It’s obvious that our presidential campaigns too often focus on non-substantive issues. It is amazing that so little attention is paid to the explicit tax plans offered by the candidates, particularly the Republican candidates, since if they were to be elected, they would presumably have some chance of actually passing something.
In this regard, there is no doubt that Ted Cruz is an exceptional candidate. The conservative-leaning Tax Foundation has excellent and detailed account for all of the major Republican contenders' plans. And all of them amount largely to the same thing: a flat or two-tiered income tax rate, significant changes in corporate and capital taxation, a larger initial exemption, and (of course) abolition of the estate tax. There are minor differences, of course. But the Tax Foundation agrees on one thing: they’d all add massively to the deficit. For example, they estimate Donald Trump’s tax plan would cut revenues by over $10 trillion – yes, that’s over a $1 trillion deficit every year.
All of them, that is, except Ted Cruz’s. Cruz’s plan, with the generous assumptions about economic growth that the Tax Foundation gives to all the plans, only reduce revenues by $768 billion over 10 years. And yet at the center of Cruz’s proposal is a flat 10 percent income tax, abolishing all deductions except charity and home mortgage interest, and providing for an expansion of the exemption and child tax credits. Thus, Cruz is prepared to campaign on a 10-percent flat tax, and to promise that he is not going to explode the deficit doing it.
Magic? No. The true centerpiece of Cruz’s plan—and the reason why he is able to add revenue—is a 16-percent “business transfer tax, or subtraction-method value-added tax” that will replace the corporate income tax. His rival, Marco Rubio, has already tried to saddle Cruz with the idea that he is introducing a VAT tax, but Cruz denies it. And, according to the Tax Foundation, Cruz is (kind of) right. In fact, what Cruz is proposing is described as a kind of hybrid tax, which will apply to both business transactions (like the VAT does) and to business payrolls—basically, to anything a business spends, other than investment and profit.

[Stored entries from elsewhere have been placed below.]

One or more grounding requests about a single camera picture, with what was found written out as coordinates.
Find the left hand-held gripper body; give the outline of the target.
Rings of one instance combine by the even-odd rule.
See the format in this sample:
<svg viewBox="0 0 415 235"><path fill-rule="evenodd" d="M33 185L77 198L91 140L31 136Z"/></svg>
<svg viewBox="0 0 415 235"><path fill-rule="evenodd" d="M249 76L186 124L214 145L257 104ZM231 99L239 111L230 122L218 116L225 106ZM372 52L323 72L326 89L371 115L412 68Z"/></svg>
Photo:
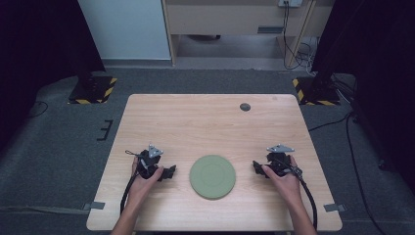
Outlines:
<svg viewBox="0 0 415 235"><path fill-rule="evenodd" d="M150 144L147 150L143 150L137 157L138 163L136 172L143 178L148 179L154 175L158 169L158 163L161 159L163 150L158 149Z"/></svg>

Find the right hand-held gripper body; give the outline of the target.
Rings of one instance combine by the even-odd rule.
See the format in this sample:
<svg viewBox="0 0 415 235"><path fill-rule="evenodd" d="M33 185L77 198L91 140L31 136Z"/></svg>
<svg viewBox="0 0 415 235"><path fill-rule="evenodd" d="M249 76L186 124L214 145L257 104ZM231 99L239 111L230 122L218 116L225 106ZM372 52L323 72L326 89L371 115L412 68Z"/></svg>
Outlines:
<svg viewBox="0 0 415 235"><path fill-rule="evenodd" d="M288 153L294 151L293 148L278 144L273 147L268 147L269 154L266 156L269 167L278 175L285 176L291 171L291 158Z"/></svg>

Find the person's left hand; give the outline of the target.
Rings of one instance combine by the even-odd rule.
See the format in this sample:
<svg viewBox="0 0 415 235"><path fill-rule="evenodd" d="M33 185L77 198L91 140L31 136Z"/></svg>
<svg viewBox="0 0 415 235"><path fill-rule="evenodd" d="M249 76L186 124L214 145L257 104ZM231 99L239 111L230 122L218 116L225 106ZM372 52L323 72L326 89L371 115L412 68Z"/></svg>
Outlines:
<svg viewBox="0 0 415 235"><path fill-rule="evenodd" d="M130 186L127 203L128 207L139 208L144 202L145 198L151 191L152 187L158 182L163 173L163 167L159 166L155 173L148 179L143 178L136 173L136 167L138 165L138 159L135 158L132 164L132 178L133 182Z"/></svg>

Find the person's right hand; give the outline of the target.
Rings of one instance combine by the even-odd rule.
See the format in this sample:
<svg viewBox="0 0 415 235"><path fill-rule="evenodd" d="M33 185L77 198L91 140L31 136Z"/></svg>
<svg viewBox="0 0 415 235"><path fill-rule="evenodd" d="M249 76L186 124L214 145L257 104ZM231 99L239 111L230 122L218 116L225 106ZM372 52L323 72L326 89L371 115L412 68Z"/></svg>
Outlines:
<svg viewBox="0 0 415 235"><path fill-rule="evenodd" d="M286 203L301 201L300 182L292 173L287 173L285 176L278 176L267 165L263 165L261 168L272 181L277 192Z"/></svg>

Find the black stand base yellow stripes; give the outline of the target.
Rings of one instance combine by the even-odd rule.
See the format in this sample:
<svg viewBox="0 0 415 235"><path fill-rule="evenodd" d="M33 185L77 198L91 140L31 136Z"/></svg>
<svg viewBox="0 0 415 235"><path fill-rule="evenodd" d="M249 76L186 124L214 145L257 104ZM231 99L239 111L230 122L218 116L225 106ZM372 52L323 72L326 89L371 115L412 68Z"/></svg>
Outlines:
<svg viewBox="0 0 415 235"><path fill-rule="evenodd" d="M93 76L89 82L78 81L69 95L70 104L106 103L117 79L112 76Z"/></svg>
<svg viewBox="0 0 415 235"><path fill-rule="evenodd" d="M300 105L335 106L340 104L336 86L331 80L316 77L297 77L293 80Z"/></svg>

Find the grey strip on desk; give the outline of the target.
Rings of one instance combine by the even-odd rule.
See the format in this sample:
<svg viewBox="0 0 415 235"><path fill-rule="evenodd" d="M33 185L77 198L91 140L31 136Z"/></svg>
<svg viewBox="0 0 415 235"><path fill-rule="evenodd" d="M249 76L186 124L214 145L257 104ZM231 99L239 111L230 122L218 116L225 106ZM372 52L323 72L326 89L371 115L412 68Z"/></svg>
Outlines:
<svg viewBox="0 0 415 235"><path fill-rule="evenodd" d="M282 26L259 26L257 28L258 34L280 34L284 31Z"/></svg>

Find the white partition panel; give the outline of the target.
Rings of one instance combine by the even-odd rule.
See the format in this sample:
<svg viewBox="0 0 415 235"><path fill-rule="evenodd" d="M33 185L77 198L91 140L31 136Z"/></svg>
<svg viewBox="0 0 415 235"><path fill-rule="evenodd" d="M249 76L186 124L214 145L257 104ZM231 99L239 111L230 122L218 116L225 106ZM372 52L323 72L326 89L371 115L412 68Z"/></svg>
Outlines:
<svg viewBox="0 0 415 235"><path fill-rule="evenodd" d="M102 59L170 59L161 0L78 3Z"/></svg>

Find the black curtain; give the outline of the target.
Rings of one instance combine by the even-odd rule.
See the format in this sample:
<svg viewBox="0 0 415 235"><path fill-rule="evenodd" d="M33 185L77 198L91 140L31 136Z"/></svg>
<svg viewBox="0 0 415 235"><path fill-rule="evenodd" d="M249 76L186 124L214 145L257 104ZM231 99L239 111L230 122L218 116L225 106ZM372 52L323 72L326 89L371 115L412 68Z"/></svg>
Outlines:
<svg viewBox="0 0 415 235"><path fill-rule="evenodd" d="M312 69L356 78L356 112L415 194L415 0L335 0Z"/></svg>
<svg viewBox="0 0 415 235"><path fill-rule="evenodd" d="M0 0L0 151L40 88L103 68L78 0Z"/></svg>

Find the light wooden desk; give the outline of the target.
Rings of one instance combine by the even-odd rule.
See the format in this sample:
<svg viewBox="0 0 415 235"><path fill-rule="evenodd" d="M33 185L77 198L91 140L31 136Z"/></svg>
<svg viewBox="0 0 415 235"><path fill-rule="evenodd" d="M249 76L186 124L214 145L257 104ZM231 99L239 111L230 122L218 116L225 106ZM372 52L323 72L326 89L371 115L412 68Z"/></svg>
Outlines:
<svg viewBox="0 0 415 235"><path fill-rule="evenodd" d="M275 34L295 63L306 37L319 37L336 0L302 0L299 8L279 7L279 0L161 0L170 55L177 55L181 35L256 35L259 26L282 26Z"/></svg>

I do not know who developed this plan, but it is an extraordinary act of political cleverness, for two key reasons. Cruz knows that in fact he must look like he is cutting taxes, while still managing to raise enough revenue to avoid charges of irresponsibility. And he has found the formula to do so, by proposing a tax that is mostly (a) invisible, and (b) incomprehensible. Since the tax will be collected on the business end, most people won’t see it. It will be like the “invisible” half of FICA and Medicare taxes that employers pay. It will not suddenly appear in consumption transactions as a “new tax.” Businesses will pass it along, of course, but people won’t see it. And so they won’t get as mad about it. (Never mind that most economists think non-transparent taxes are the worst kind economically, because they don’t properly incentivize behavior – politicians like them!)
They especially won’t get mad about it because it will be incomprehensible to many people. I do not know how Cruz’s opponents will manage to get their opposition to it in a 30-second sound bite. Instead, Cruz will make it about opposing his 10% flat tax. Cruz has managed what seemed impossible: follow the standard line of “simplifying the tax code” and at the same time, present something complicated enough to raise revenue without people figuring out what is happening.
And of course, the cleverness of this proposal is exactly what makes it so dangerous. It isn’t “clever” in the sense of accomplishing anything other than the usual Republican playbook: huge tax cuts for the top brackets, a few peanuts for the bottom brackets, and virtually no real change for the vast majority of working people in the middle. But it is clever in the sense that Cruz has made opposition to it much more difficult. If this is how he works policy-wise, those who value our system of progressive taxation as fair and consistent with the distributive justice required by Catholic Social Teaching should beware.